§ **Task goal**
The lines below, from the one holding "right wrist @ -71" through the one holding "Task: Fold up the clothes", are to be restated word for word, with all images left out.

§ **Source material**
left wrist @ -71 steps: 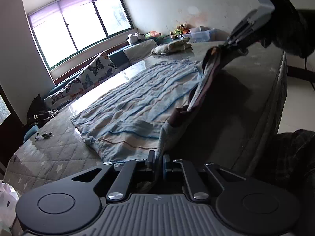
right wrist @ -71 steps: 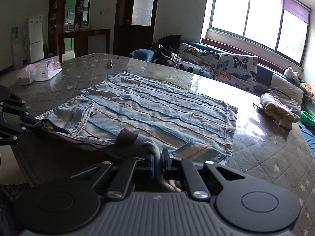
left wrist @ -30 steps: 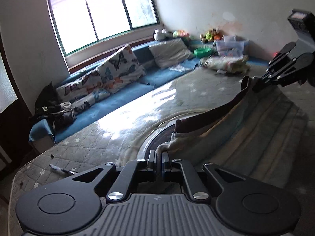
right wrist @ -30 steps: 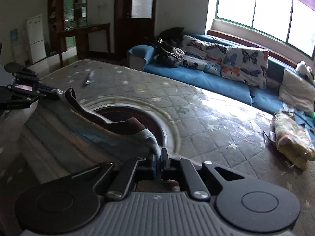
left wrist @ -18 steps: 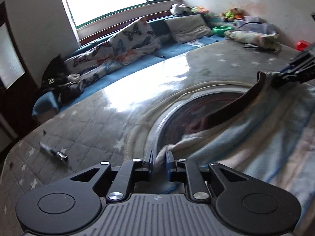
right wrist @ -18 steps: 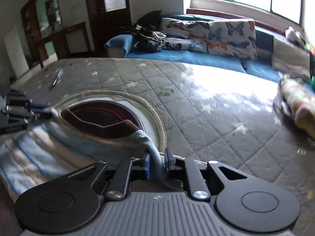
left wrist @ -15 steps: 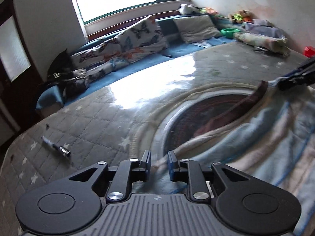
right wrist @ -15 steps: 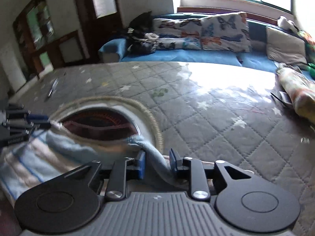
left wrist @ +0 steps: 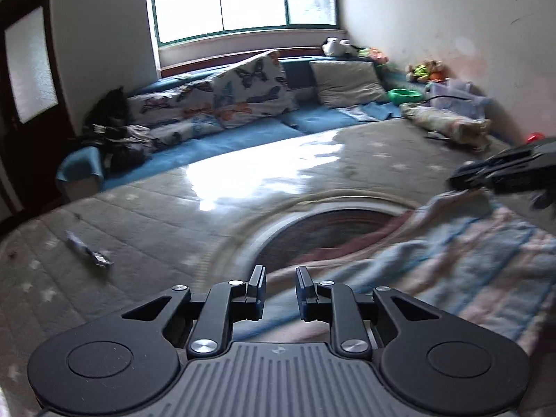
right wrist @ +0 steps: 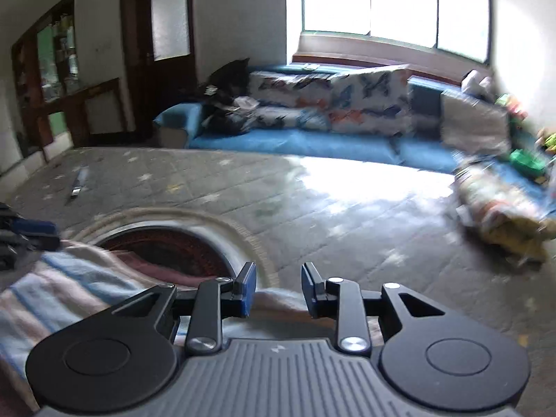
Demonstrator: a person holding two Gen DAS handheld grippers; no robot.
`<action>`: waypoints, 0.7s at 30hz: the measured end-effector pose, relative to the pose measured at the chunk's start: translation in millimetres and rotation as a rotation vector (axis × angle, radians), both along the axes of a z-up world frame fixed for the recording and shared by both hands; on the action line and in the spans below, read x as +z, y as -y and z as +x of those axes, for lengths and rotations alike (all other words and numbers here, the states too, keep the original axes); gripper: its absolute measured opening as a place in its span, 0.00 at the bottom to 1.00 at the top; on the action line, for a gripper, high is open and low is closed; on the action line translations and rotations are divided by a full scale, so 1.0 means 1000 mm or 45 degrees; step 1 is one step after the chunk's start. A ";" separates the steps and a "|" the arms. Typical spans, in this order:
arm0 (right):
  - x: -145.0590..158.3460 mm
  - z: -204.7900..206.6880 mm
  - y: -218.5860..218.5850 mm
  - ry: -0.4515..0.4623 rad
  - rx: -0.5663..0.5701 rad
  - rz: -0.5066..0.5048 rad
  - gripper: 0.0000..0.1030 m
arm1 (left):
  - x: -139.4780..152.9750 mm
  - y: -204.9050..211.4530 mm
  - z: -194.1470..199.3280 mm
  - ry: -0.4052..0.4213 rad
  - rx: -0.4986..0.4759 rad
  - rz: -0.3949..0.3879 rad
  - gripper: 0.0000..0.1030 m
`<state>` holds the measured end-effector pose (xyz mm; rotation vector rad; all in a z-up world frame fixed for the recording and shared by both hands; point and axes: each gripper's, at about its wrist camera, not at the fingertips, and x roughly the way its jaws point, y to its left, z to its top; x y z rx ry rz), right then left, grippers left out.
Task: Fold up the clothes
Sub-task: 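Lay the folded edge down and open both grippers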
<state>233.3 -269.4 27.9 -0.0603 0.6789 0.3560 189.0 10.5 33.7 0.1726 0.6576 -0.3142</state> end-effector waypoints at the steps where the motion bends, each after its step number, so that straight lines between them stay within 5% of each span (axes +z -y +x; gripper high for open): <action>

§ **Answer box**
right wrist @ -71 steps: 
left wrist @ -30 steps: 
right wrist @ -30 steps: 
left wrist @ -18 steps: 
right wrist @ -18 steps: 
left wrist @ -15 steps: 
right wrist @ -15 steps: 
left wrist @ +0 steps: 
right wrist @ +0 steps: 
Demonstrator: a person holding two Gen DAS handheld grippers; no robot.
`<action>`: waypoints, 0.7s at 30hz: the measured end-effector pose, relative to the pose measured at the chunk's start: translation in millimetres and rotation as a rotation vector (axis × angle, radians), both along the axes of a z-up world frame fixed for the recording and shared by both hands; on the action line and in the spans below, read x as +z, y as -y and z as +x of those axes, for lengths and rotations alike (all other words and numbers here, the states too, keep the original axes); gripper: its absolute measured opening as a place in its span, 0.00 at the bottom to 1.00 at the top; on the action line, for a gripper, high is open and low is closed; on the action line translations and rotations are divided by a full scale, so 1.0 means 1000 mm or 45 degrees; step 1 is one step after the chunk's start. A ";" separates the steps and a "|" the arms. Typical spans, in this order:
arm0 (right):
  - x: -145.0590..158.3460 mm
  - z: -204.7900..206.6880 mm
  - y: -218.5860..218.5850 mm
  - ry: -0.4515..0.4623 rad
  - rx: -0.5663..0.5701 rad
  - rz: -0.5066..0.5048 rad
  - gripper: 0.0000..0.1030 m
arm1 (left):
  - x: -139.4780..152.9750 mm
  - y: -204.9050..211.4530 mm
  - z: -194.1470..199.3280 mm
  - ry: -0.4052..0.4213 rad
  - rx: -0.4986..0.4759 rad
  - rz: -0.3949..0.3879 rad
  - gripper: 0.0000..0.1030 m
`<state>` holds the measured end-effector pose (xyz mm; rotation vector rad; all in a z-up world frame fixed for the recording and shared by both hands; point and axes: each gripper's, at about its wrist camera, not at the fingertips, and x roughly the way its jaws point, y to its left, z to its top; x y z rx ry rz), right then left, grippers left out.
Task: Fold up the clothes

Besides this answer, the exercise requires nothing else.